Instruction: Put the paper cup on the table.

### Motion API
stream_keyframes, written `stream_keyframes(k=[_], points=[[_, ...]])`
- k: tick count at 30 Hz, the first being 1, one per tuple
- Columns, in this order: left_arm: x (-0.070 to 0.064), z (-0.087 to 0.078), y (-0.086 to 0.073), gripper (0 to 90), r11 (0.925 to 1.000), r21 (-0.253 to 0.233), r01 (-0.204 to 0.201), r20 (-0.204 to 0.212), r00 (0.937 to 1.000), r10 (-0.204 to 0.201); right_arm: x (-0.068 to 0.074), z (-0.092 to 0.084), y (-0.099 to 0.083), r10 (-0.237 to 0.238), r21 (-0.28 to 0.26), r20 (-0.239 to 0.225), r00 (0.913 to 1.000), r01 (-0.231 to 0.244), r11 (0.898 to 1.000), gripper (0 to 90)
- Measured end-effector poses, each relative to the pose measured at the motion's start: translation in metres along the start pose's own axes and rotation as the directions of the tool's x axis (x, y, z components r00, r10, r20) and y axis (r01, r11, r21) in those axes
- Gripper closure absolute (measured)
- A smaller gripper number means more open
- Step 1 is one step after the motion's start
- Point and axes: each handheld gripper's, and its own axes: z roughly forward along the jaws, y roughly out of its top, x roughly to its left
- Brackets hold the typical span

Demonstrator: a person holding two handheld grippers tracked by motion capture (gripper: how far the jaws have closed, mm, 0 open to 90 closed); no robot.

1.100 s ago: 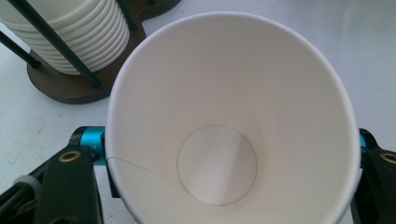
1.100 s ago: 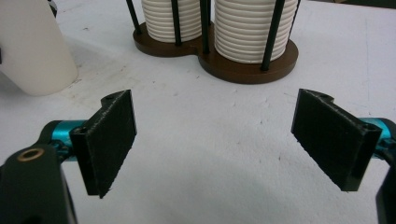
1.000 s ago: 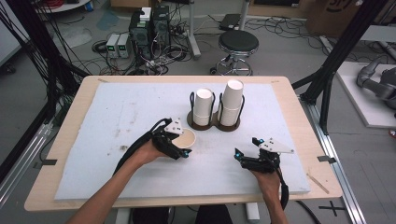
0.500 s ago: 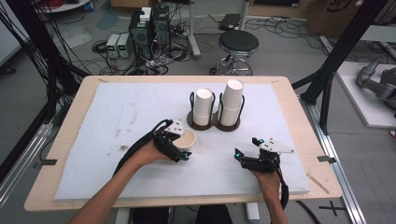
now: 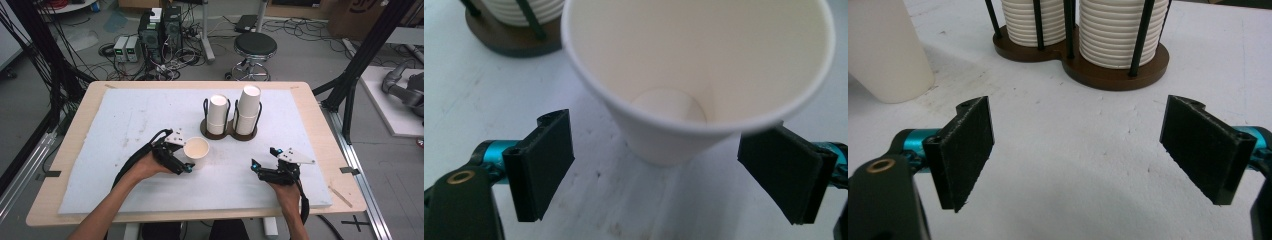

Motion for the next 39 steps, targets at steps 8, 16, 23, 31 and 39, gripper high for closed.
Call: stream_keyframes(k=[8,16,23,31,39], points=[[0.003,-0.027,-0.025,14.7,0.998,-0.049,0.041,-0.032,0.9986,-0.043,0.0,0.0,0.0,0.004,0.006,0.001,1.0,-0.004,1.0,14.6],[0.0,-0.051,-0.052,14.7,0.9926,-0.097,0.073,-0.083,0.9933,-0.081,0.0,0.001,0.0,0.005,0.014,0.0,1.0,-0.005,1.0,14.6],[-0.001,-0.071,-0.08,14.7,0.9802,-0.168,0.104,-0.116,0.9853,-0.125,0.0,0.001,0.0,0.01,0.011,0.004,0.9999,-0.01,1.0,14.6],[0.0,-0.093,-0.11,14.7,0.934,-0.317,0.165,-0.137,0.9666,-0.217,0.001,0.001,0.0,0.004,0.016,0.01,0.9999,-0.005,1.0,14.6],[0.002,-0.103,-0.125,14.7,0.8923,-0.41,0.19,-0.132,0.9555,-0.264,0.001,0.001,0.0,0.005,0.012,0.003,1.0,-0.005,1.0,14.6]])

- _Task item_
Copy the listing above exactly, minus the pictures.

- _Solution_
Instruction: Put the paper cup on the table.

### Motion API
stream_keyframes, written `stream_keyframes(k=[_], points=[[_, ...]])`
- k: tick count at 30 Hz, the first being 1, one per tuple
- Columns, in this order: left_arm: x (-0.070 to 0.064), z (-0.087 to 0.078), y (-0.086 to 0.073), gripper (0 to 90), r11 (0.925 to 1.000), r21 (-0.253 to 0.233), r01 (-0.204 to 0.201), r20 (-0.204 to 0.212), r00 (0.937 to 1.000), r10 (-0.204 to 0.201); right_arm: x (-0.068 to 0.074), z (-0.092 to 0.084), y (-0.099 to 0.083), r10 (-0.237 to 0.238), r21 (-0.28 to 0.26), r20 (-0.239 to 0.225), r00 (0.913 to 1.000), r01 (-0.231 to 0.244), r11 (0.898 to 1.000), gripper (0 to 90)
- Measured end-effector poses, each relative to the pose measured at the motion's start: translation in metres along the start pose's own axes and rotation as the directions of the tool's x axis (x, y, z components r00, r10, r20) and y axis (r01, r11, r21) in those axes
- Gripper closure absolute (measured)
- A smaller gripper number means more open
- Step 1 is one step after the motion's start
- Point and axes: each handheld gripper's, and its own axes: z roughly forward along the jaws, y roughly out of its top, x roughly to its left
- Brackets hold the typical span

Demonstrator: a person holding two handheld grippers tracked by motion capture (gripper: how far the jaws have closed, mm, 0 open to 90 closed); no robot.

1.100 s ago: 
1.100 s ago: 
1.000 s ago: 
0.500 s ago: 
now: 

Motion for the next 39 steps, targets at steps 8, 16, 23, 31 and 39, gripper high for closed.
Call: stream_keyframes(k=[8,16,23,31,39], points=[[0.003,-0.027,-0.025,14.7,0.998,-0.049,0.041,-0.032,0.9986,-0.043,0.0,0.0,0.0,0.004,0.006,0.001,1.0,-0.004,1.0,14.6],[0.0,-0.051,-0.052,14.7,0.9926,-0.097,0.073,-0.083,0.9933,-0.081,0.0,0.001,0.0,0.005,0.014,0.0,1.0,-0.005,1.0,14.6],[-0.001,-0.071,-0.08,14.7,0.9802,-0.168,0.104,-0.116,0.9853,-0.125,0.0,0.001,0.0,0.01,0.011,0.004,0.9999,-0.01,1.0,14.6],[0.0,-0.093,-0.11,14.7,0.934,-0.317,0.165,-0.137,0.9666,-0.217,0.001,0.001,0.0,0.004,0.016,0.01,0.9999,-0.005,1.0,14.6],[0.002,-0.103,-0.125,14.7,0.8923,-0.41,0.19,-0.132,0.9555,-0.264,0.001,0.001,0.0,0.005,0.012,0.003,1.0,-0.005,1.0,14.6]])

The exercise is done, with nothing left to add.